Increased urbanization leads to an increasing amount of impervious surfaces and a decrease of the natural hydrological function. Urban stormwater can thus impact receiving water bodies (e.g. erosion) or the urban area itself (flooding). Integrating more nature-based systems can mitigate these risks. One such technology are green roofs. Most of the research and development done on green roofs have been focusing on the conditions of central Europe. Installing green roofs with the same vegetation in the subarctic climate of northern Sweden would expose it to a climate it is probably not suited for, and growth would be limited. The vegetation helps increase the performance of the green roofs and therefore the purpose of this thesis was to examine if planting native vegetation would help increase the green roofs performance. Thus, experiments on pilot green roofs with different vegetation were conducted.

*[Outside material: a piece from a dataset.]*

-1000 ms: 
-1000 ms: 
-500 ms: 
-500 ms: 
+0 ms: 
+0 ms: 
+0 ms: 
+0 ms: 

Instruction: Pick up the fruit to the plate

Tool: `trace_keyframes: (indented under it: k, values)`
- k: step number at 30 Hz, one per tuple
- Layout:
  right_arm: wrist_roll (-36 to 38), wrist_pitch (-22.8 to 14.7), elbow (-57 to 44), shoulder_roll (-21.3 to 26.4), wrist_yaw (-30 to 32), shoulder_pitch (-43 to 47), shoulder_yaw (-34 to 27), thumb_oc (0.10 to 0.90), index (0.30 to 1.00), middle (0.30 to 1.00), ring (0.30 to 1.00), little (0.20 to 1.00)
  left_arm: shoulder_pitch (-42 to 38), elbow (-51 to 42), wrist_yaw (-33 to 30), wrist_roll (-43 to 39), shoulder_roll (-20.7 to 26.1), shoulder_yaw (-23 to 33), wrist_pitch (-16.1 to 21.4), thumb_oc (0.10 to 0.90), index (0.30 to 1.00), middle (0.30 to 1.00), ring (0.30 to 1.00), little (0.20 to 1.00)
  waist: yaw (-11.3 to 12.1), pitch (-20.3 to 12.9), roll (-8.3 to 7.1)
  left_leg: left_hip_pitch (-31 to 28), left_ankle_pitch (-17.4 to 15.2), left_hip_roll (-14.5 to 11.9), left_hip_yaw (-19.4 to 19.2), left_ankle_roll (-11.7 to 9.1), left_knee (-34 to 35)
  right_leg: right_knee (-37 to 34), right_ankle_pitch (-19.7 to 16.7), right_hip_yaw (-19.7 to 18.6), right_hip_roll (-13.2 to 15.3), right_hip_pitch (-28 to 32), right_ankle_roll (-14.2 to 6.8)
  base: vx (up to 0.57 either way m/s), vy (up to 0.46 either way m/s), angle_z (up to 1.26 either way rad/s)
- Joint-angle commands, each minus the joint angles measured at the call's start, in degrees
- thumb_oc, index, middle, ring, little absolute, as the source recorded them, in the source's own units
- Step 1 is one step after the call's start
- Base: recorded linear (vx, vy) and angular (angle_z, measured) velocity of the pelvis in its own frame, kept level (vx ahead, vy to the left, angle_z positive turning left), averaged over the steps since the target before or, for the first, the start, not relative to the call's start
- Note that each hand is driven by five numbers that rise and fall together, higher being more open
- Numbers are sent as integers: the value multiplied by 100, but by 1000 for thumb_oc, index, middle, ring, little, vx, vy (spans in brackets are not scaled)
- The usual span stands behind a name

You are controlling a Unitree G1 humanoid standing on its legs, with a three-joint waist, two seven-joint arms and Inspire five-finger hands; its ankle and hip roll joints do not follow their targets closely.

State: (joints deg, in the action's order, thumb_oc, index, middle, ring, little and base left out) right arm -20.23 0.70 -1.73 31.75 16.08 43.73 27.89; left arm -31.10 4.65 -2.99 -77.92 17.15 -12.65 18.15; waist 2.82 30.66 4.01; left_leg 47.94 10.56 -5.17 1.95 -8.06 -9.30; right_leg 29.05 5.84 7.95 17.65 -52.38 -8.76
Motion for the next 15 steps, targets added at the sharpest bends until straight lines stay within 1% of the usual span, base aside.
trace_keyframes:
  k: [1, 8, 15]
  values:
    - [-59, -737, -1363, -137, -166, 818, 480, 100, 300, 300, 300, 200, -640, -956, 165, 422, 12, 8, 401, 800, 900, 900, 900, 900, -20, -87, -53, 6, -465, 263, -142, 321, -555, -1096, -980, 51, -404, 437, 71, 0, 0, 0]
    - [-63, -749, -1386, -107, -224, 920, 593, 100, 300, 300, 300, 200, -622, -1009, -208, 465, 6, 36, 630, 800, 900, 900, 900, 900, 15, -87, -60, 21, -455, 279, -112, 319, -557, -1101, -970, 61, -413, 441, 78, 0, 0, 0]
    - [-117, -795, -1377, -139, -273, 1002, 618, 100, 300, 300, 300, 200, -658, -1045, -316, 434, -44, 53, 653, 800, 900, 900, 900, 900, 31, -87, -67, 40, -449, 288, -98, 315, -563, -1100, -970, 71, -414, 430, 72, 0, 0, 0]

The vegetation was chosen based on Grime´s “universal adaptive strategy theory”, which describes competitors, stress tolerators and ruderals as three different vegetation groups with different survival strategies. Different species from each group were selected and planted on the roofs. There were five roofs per survival strategy and five roofs where all strategies were mixed. Conventional sedum vegetation was planted on five roofs to be able to compare green roofs performance. Five control roofs with substrate only and one reference roof made of steel were installed as well. In total, seven rainfall events were analyzed and few significant differences could be found between the competitors, stress tolerators, ruderals and the vegetation mix.
A conclusion is that stress tolerators may help to increase green roofs performance mostly, but due to the relatively short study period, continued measurements are recommended to draw further conclusion. The competitors, stress tolerators, ruderals and vegetation mix increased green roofs performance in comparison to using sedum vegetation or only substrate.